WASHINGTON-The users of private wireless communications recently stressed their support for more spectrum. The reply comments were in response to a petition filed by the Land Mobile Communications Council on April 22 asking the Federal Communications Commission to allow them access to various blocks of spectrum.

The specific spectrum requests LMCC made in its petition are not set in stone but rather were a starting point for discussion, said John M. Kneuer, executive director for government relations for the Industrial Telecommunications Association. ITA often speaks for LMCC. “I am worried we will debate this [on the petition] over the [specific spectrum] bands instead of core issues,” Kneuer said. Other issues include the needs of private wireless users and whether private wireless users should be assessed lease fees for any additional spectrum assigned to them.

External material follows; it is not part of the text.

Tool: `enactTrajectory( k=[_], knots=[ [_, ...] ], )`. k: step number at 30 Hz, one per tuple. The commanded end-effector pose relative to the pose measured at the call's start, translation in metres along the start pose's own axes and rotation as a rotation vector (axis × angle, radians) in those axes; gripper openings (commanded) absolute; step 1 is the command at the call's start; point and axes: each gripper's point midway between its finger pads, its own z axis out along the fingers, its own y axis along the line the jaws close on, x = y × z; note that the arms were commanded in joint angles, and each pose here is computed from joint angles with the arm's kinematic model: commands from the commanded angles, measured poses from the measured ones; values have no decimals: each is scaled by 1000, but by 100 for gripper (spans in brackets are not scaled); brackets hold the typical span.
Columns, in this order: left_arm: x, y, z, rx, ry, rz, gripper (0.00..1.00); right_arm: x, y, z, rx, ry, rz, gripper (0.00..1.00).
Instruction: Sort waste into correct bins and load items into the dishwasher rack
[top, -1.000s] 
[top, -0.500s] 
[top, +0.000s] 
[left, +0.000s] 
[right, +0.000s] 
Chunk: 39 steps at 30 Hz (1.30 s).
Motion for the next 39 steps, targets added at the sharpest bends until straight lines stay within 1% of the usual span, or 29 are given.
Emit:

In the current reply comment cycle, ITA urged the FCC to issue a formal statement of its views on private wireless spectrum needs by issuing a notice of inquiry or a notice of proposed rule making. It is hoped more debate and discussion will lead to a compromise with the amateur radio community, aeronautical radio users and the federal government.

Each of these groups expressed some opposition in the initial comment cycle completed early last month. “ITA believes that the opposition expressed by the amateur radio enthusiasts is indicative of the spectrum shortage that prompted the request for spectrum. In the commercial services there is a tremendous surplus of spectrum, while the private services, as well as amateurs, continue to struggle to maintain access to existing allocations,” said ITA in a statement.

The LMCC petition asks for a total of 125 megahertz of spectrum by 2010 beginning with an immediate allocation of 15 megahertz. This spectrum would serve the needs of private wireless users that cannot be met by commercial providers. The spectrum shortage for private wireless occurred after large blocks of spectrum were auctioned for commercial purposes.

LMCC disputes the notion that all private wireless needs can be met by commercial providers. “There has been a prevailing school of thought that private mobile radio services needs can be fully satisfied by [commercial mobile radio service] providers. This belief is misguided … nearly all large [private mobile radio services] licensees maintain contracts with CMRS providers for some of their communications needs … PMRS users own and operate complex communications systems to provide effective internal communications,” said the LMCC in its petition.